The power in the Bill will not override the conditions attaching to objects held in trust. The requirement that the Secretary of State must approve the panel's recommendation reflects current practice and provides a safeguard in the unlikely event of an irrational recommendation by the panel.
The Bill includes a sunset clause, which will ensure that the power in the Bill ceases to have effect 10 years from the date of Royal Assent. The noble Lord, Lord Maclennan, asked whether the duration of the sunset clause was appropriate. I will clarify that in an answer to him, but my understanding is that there was a significant degree of due diligence before that term was specified in the Bill.
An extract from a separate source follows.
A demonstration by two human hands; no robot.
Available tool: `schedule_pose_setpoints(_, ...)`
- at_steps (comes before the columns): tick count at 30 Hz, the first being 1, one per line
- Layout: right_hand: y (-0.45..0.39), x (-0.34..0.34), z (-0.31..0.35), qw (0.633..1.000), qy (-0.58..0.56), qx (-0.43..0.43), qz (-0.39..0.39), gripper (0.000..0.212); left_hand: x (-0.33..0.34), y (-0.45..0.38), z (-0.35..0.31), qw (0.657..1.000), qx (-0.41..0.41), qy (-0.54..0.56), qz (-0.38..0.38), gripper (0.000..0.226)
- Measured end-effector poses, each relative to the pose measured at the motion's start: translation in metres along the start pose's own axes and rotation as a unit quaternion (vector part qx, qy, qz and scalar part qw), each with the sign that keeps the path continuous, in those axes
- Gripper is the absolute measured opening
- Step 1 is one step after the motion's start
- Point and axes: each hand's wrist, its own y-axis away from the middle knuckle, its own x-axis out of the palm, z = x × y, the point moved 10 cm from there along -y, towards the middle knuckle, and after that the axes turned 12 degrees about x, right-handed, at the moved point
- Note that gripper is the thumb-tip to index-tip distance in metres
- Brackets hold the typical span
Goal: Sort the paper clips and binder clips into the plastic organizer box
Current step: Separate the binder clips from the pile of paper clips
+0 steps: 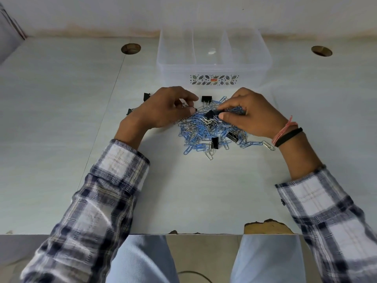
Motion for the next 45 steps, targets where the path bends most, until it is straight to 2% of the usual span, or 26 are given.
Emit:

It was judged that that period would balance the interests of providing access to restitution with some planning certainty for the institutions. As I recall, it also reflected the majority of the views expressed in the consultation.
The Bill consists of four clauses. The bodies to which the Bill applies are listed in Clause 1. The power to return victims' property is set out in Clause 2. This clause sets out the two conditions that need to be met to trigger the power for the trustees of one of the institutions named in the Bill to transfer an object from its collections. Clause 3 defines the advisory panel for the purposes of the Act, as has been discussed. The panel is to be designated by the Secretary of State and he or she may designate only a panel whose functions consist of considering claims in respect of objects relating to events during the Nazi era-1933 to 1945. Clause 4 deals with the Short Title, extent, commencement and the sunset clause.
We have had discussions with the devolved Administrations on the Bill. There is no need for these powers to apply to institutions in Wales or Northern Ireland, because the principal museums there are not subject to the same sort of statutory restrictions on the return of an object to a claimant. On the other hand, Scottish national museums are subject to the same sort of statutory restrictions and are included in the Bill, following the passing of a legislative consent motion in the Scottish Parliament.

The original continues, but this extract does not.